¹¹institutetext: Skema Business School, Montreal, Canada

Answer-Set Programs for Repair Updates and Counterfactual Interventions

Leopoldo Bertossi Millennium Institute for Foundational Research on Data (IMFD, Chile) & Professor Emeritus Carleton University, Canada. [email protected]

Abstract

We briefly describe -mainly through very simple examples- different kinds of answer-set programs with annotations that have been proposed for specifying: database repairs and consistent query answering; secrecy view and query evaluation with them; counterfactual interventions for causality in databases; and counterfactual-based explanations in machine learning.

Repair Programs and Consistent Query Answering.

When a relational database fails to satisfy a given set of integrity constraints (ICs) and one wants to obtain semantically correct query answers, one can specify and simultaneously query virtually repaired, i.e. consistent, versions of the database. The so obtained certain answers are considered to be the consistent answers [1, 5]. Answer-set programs (ASPs) with annotations can be used for this task [4, 17]. The motivation for this approach comes from earlier work where annotated predicate logic, a form of multi-valued logic extended with non-monotonic negation, that was used for this task [2].

Example 1

The following is a denial constraint (DC), i.e. it prohibits combinations or joins of database atoms: $\kappa\!:\neg\exists x\exists y(S(x)\wedge R(x,y)\wedge S(y))$ . The following database instance $D$ violates $\kappa$ .

$R$	A	B
$\iota_{1}$	$a_{4}$	$a_{3}$
$\iota_{2}$	$a_{2}$	$a_{1}$
$\iota_{3}$	$a_{3}$	$a_{3}$

$S$	A
$\iota_{4}$	$a_{4}$
$\iota_{5}$	$a_{2}$
$\iota_{6}$	$a_{3}$

We use global tuple identifiers (tids) to refer to individual tuples. They appear in predicates’ first arguments followed by a semicolon.

Subset-repairs (S-repairs) of $D$ are consistent w.r.t. $\kappa$ , and minimally differ from $D$ under set inclusion. They are: $D_{1}=$ $\{R(\iota_{1};a_{4},a_{3}),$ $R(\iota_{2};a_{2},a_{1}),$ $R(\iota_{3};a_{3},a_{3}),$ $S(\iota_{4};a_{4}),S(\iota_{5};a_{2})\}$ , $D_{2}=\{R(\iota_{2};a_{2},a_{1}),S(\iota_{4};a_{4}),$ $S(\iota_{5};a_{2}),$ $S(\iota_{6};a_{3})\}$ , and $D_{3}=$ $\{R(\iota_{1};a_{4},a_{3}),R(\iota_{2};a_{2},a_{1}),S(\iota_{5};a_{2}),S(\iota_{6};a_{3})\}$ .

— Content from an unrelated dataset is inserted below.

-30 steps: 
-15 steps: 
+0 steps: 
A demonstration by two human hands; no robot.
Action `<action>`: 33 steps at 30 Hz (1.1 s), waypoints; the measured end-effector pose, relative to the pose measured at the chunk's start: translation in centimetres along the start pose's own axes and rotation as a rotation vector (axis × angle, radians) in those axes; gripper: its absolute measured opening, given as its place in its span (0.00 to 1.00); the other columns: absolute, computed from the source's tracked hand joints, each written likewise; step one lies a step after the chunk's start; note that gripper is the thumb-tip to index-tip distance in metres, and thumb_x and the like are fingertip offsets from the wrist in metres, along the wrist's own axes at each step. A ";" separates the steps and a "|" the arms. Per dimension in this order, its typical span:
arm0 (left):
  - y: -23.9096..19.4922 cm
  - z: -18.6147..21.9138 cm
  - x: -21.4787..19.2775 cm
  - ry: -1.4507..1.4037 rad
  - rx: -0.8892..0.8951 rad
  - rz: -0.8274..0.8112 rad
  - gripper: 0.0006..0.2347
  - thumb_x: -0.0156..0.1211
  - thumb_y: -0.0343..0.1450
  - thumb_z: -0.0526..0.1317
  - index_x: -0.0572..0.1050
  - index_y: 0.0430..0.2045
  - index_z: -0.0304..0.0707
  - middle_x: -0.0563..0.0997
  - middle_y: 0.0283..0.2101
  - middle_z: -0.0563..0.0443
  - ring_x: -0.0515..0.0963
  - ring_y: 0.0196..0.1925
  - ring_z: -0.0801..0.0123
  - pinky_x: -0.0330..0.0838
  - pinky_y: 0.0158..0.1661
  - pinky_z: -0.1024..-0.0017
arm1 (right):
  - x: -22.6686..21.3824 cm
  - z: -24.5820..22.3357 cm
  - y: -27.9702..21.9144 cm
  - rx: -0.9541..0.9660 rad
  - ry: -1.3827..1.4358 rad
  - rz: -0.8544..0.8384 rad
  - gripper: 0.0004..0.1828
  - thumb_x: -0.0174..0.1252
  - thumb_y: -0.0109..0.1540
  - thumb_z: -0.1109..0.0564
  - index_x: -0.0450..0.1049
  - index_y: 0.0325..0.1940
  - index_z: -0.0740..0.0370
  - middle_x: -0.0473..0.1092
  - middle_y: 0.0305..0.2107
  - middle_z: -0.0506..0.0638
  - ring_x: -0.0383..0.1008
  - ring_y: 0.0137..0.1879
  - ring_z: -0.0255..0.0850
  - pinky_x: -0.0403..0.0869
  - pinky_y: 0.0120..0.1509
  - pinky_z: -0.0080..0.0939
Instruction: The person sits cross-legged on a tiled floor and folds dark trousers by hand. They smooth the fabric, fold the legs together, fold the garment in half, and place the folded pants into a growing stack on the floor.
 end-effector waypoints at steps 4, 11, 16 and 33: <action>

The repair program contains the atoms in $D$ , and the rules:

$\displaystyle S^{\prime}(t_{1};x,{\sf d})\vee R^{\prime}(t_{2};x,y,{\sf d})\vee S^{\prime}(t_{3};y,{\sf d})$	$\displaystyle\leftarrow$	$\displaystyle S(t_{1};x),R(t_{2};x,y),S(t_{3};y).$
$\displaystyle S^{\prime}(t;x,{\sf s})$	$\displaystyle\leftarrow$	$\displaystyle S(t;x),\ {\it not}\ S^{\prime}(t;x,{\sf d}).$
$\displaystyle R^{\prime}(t;x,y,{\sf s})$	$\displaystyle\leftarrow$	$\displaystyle R(t;x,y),{\it not}\ R^{\prime}(t;x,y,{\sf d}).$

Here, $t_{1},\ldots,t,x,y,\ldots$ are variables, but the annotation ${\sf d}$ is a constant indicating that the tuple is deleted from $D$ . Annotation constant ${\sf s}$ indicates that the tuple stays in the repair. Here, the first rule captures in its body (i.e. antecedent) a violation of $\kappa$ , and the head (i.e. the consequent) offers the alternative tuple deletions that can solve the violation. The last two rules specify that repairs keep the original tuples that have not been deleted. Predicates $R^{\prime}$ and $S^{\prime}$ are nicknames for $R$ and $S$ , with an extra argument for the annotation.

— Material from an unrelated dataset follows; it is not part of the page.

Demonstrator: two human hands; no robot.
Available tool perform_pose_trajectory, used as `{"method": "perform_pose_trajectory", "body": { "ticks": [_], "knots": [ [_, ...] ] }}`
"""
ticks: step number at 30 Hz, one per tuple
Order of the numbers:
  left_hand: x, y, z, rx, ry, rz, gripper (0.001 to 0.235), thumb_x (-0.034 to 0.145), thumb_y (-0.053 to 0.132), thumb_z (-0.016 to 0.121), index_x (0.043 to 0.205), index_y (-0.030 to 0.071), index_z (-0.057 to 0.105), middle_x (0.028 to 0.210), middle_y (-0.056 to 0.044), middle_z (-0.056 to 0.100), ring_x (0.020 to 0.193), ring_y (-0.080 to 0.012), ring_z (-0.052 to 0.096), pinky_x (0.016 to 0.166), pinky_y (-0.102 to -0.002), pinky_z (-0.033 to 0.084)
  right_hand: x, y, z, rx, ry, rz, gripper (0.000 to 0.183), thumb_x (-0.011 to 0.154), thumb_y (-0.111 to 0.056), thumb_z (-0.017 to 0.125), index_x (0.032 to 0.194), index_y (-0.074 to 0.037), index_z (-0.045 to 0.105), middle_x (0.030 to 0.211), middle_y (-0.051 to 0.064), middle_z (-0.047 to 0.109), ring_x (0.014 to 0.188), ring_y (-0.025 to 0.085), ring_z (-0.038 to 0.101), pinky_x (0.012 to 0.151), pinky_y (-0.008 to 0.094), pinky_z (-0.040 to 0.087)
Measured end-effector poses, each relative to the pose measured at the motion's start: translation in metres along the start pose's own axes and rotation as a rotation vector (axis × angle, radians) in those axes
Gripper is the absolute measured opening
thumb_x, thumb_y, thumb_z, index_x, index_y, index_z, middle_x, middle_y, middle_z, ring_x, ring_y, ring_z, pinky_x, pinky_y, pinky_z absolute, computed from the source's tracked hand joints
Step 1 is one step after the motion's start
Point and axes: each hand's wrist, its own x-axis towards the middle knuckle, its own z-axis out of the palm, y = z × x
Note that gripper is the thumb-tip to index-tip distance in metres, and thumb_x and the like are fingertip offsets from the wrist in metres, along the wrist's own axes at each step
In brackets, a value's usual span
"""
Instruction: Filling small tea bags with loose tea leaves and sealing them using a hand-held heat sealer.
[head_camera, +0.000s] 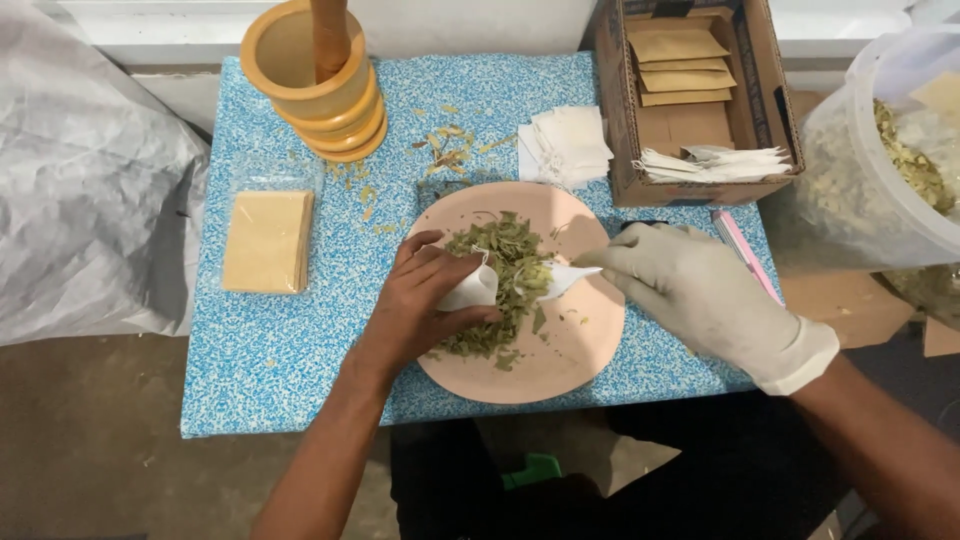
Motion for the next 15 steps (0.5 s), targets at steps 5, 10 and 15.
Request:
{"method": "perform_pose_trajectory", "body": {
  "ticks": [5,10,15],
  "knots": [
    [0.001,0.006,-0.002,0.028,-0.039,-0.009,0.067,0.077,0.036,0.105,0.133,0.009,0.081,0.102,-0.008,0.085,0.096,-0.0267,0.079,0.122,-0.059,0.05,0.016,-0.022,-0.008,-0.083,-0.007,-0.053,0.03,0.112,-0.027,0.061,0.131,-0.026,0.084,0.117,0.005,0.083,0.111,0.03,0.079,0.092,0.051,0.059],
    [-0.001,0.005,-0.001,0.006,-0.056,-0.016,0.069,0.078,0.035,0.104,0.136,0.008,0.079,0.099,-0.009,0.085,0.094,-0.0271,0.08,0.122,-0.061,0.049,0.027,-0.043,-0.013,-0.141,0.041,-0.119,0.028,0.111,-0.026,0.064,0.13,-0.029,0.085,0.107,0.004,0.082,0.093,0.029,0.08,0.078,0.047,0.062],
    [-0.001,0.005,-0.002,0.041,-0.126,-0.052,0.071,0.081,0.036,0.104,0.138,0.003,0.076,0.104,-0.012,0.084,0.102,-0.0287,0.08,0.124,-0.064,0.044,0.033,-0.054,-0.015,-0.273,0.133,-0.189,0.019,0.113,-0.026,0.06,0.106,-0.023,0.078,0.07,-0.005,0.065,0.055,0.016,0.061,0.056,0.03,0.055]
  ]
}}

This repair-program has three stable models, with repair $D_{1}$ corresponding to the model $M_{1}=\{R^{\prime}(\iota_{1};a_{4},a_{3},{\sf s}),R^{\prime}(\iota_{2};a_{2},a_{1},{\sf s}),$ $R^{\prime}(\iota_{3};a_{3},a_{3},{\sf s}),S^{\prime}(\iota_{4};a_{4},{\sf s}),$ $S^{\prime}(\iota_{5};a_{2},{\sf s}),$ $S^{\prime}(\iota_{6};a_{3},{\sf d})\}\cup D$ , in the sense that $D_{1}$ can be read off from $M_{1}$ by keeping only the tuples annotated with s. $\Box$

If there are interacting ICs, for which repair actions for one of them may affect satisfaction of another one, it is necessary to use a couple of extra annotations to capture a transition process [17]. Doing CQA becomes skeptical (or certain) reasoning with the repair program. A system for CQA based on repair programs that runs on the DLV system [23] is described in [17].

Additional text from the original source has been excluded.